- PROVIDED MATERIAL
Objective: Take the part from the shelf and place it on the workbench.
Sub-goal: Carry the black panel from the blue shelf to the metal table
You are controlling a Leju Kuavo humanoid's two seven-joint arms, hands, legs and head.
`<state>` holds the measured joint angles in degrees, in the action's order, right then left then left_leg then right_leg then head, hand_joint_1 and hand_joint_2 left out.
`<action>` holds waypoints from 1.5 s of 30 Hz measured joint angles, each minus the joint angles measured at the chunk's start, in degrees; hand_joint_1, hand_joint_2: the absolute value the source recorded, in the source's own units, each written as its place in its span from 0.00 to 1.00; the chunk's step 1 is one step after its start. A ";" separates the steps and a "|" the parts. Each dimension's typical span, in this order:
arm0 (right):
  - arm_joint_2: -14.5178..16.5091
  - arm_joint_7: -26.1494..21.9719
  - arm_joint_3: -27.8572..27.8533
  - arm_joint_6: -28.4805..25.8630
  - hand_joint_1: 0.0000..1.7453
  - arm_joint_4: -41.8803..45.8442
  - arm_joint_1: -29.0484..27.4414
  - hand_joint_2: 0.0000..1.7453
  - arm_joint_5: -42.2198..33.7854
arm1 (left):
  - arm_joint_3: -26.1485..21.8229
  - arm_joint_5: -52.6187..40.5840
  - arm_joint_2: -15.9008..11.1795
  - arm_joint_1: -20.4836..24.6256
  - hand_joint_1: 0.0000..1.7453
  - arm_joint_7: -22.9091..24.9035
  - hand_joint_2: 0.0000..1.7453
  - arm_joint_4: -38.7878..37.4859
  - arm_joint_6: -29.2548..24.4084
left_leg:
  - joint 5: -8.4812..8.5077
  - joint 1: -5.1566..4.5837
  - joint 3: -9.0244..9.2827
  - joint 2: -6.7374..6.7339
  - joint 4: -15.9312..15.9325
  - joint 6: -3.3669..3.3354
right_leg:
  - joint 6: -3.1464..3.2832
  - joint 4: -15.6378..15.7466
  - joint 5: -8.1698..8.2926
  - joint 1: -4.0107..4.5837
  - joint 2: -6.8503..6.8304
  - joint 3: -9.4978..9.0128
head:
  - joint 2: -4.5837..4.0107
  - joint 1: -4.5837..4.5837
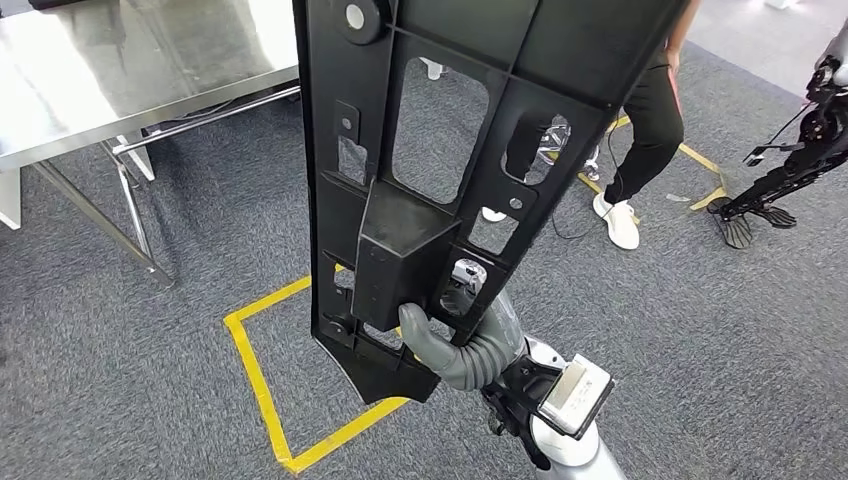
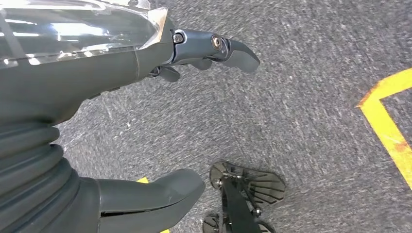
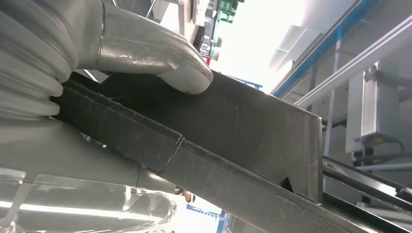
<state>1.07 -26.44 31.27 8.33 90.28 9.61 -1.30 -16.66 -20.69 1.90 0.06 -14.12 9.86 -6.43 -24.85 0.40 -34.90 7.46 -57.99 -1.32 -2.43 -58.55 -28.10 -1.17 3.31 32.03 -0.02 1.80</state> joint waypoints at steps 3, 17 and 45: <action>0.33 0.02 -0.07 0.00 1.00 0.04 0.06 1.00 0.05 | 0.01 -0.23 0.01 -0.38 0.00 -0.02 1.00 -0.02 0.00 | -0.37 0.15 -0.67 -0.63 -0.57 0.93 | 1.26 0.28 0.33 -0.24 -1.69 -0.27 | 0.00 -0.15; 0.67 0.15 -0.19 0.10 1.00 0.16 -0.02 1.00 0.31 | -0.05 -0.40 -0.14 0.16 0.00 -0.01 1.00 0.02 -0.13 | -0.48 -0.23 -0.50 -10.34 -0.53 0.44 | 0.92 0.61 -1.53 1.03 -10.82 -2.05 | 0.00 -0.37; 0.19 1.11 -0.43 -1.01 1.00 0.03 -0.07 1.00 1.32 | -0.97 -1.23 -0.21 -0.03 0.00 -0.55 1.00 0.28 0.51 | -0.24 0.17 0.29 -3.29 0.41 0.60 | 0.97 0.12 0.62 0.62 -2.29 0.56 | 0.00 -0.25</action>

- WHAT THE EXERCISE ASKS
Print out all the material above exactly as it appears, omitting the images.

- FINAL ANSWER
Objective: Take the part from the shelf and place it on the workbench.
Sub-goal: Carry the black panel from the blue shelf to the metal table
You are controlling a Leju Kuavo humanoid's two seven-joint arms, hands, legs and head.
`<state>` holds the measured joint angles in degrees, in the action's order, right then left then left_leg then right_leg then head, hand_joint_1 and hand_joint_2 left out.
`<action>` holds waypoints from 1.5 s of 30 Hz measured joint angles, each minus the joint angles measured at the chunk's start, in degrees; hand_joint_1, hand_joint_2: the absolute value the source recorded, in the source's own units, each written as its place in its span from 0.00 to 1.00; the chunk's step 1 is one step after its start. A ";" separates the steps and a "|" the parts. Each dimension's typical span, in this order:
arm0 (right):
  - arm_joint_2: -14.5178..16.5091
  - arm_joint_7: -26.1494..21.9719
  - arm_joint_3: -27.8572..27.8533
  - arm_joint_6: -28.4805..25.8630
  - hand_joint_1: 0.0000..1.7453
  - arm_joint_4: -41.8803..45.8442
  - arm_joint_1: -29.0484..27.4414
  - hand_joint_2: 0.0000..1.7453
  - arm_joint_5: -42.2198..33.7854
arm1 (left):
  - arm_joint_3: -26.1485..21.8229
  - arm_joint_5: -52.6187..40.5840
  - arm_joint_2: -15.9008..11.1795
  - arm_joint_1: -20.4836..24.6256
  - hand_joint_1: 0.0000..1.7453
  - arm_joint_7: -22.9091..24.9035
  - hand_joint_2: 0.0000..1.7453
  - arm_joint_4: -38.7878..37.4859
  - arm_joint_6: -29.2548..24.4084
left_leg:
  - joint 5: -8.4812..8.5077
  - joint 1: -5.1566..4.5837
  - joint 3: -9.0244..9.2827
  - joint 2: -6.7374..6.7339
  - joint 4: -15.9312..15.9325
  - joint 6: -3.3669..3.3354
right_leg:
  - joint 6: -3.1464..3.2832
  - joint 4: -15.6378..15.7466
  - joint 5: -8.1698..8.2926
  - joint 1: -4.0107..4.5837
  - joint 2: -6.8503..6.8304
  - joint 3: -9.4978..9.0128
head:
  - joint 2: -4.5837..4.0107
  - joint 1: -4.5837..4.5837
<state>1.07 -26.44 31.27 8.33 90.28 9.61 -1.30 -16.66 -20.69 1.90 0.06 -14.12 9.86 -6.43 -24.85 0.40 -34.90 7.46 -57.99 -1.32 -2.43 -58.55 -28.10 -1.17 3.31 32.03 -0.02 1.80</state> joint waypoints at steps 3, 17 and 45: <action>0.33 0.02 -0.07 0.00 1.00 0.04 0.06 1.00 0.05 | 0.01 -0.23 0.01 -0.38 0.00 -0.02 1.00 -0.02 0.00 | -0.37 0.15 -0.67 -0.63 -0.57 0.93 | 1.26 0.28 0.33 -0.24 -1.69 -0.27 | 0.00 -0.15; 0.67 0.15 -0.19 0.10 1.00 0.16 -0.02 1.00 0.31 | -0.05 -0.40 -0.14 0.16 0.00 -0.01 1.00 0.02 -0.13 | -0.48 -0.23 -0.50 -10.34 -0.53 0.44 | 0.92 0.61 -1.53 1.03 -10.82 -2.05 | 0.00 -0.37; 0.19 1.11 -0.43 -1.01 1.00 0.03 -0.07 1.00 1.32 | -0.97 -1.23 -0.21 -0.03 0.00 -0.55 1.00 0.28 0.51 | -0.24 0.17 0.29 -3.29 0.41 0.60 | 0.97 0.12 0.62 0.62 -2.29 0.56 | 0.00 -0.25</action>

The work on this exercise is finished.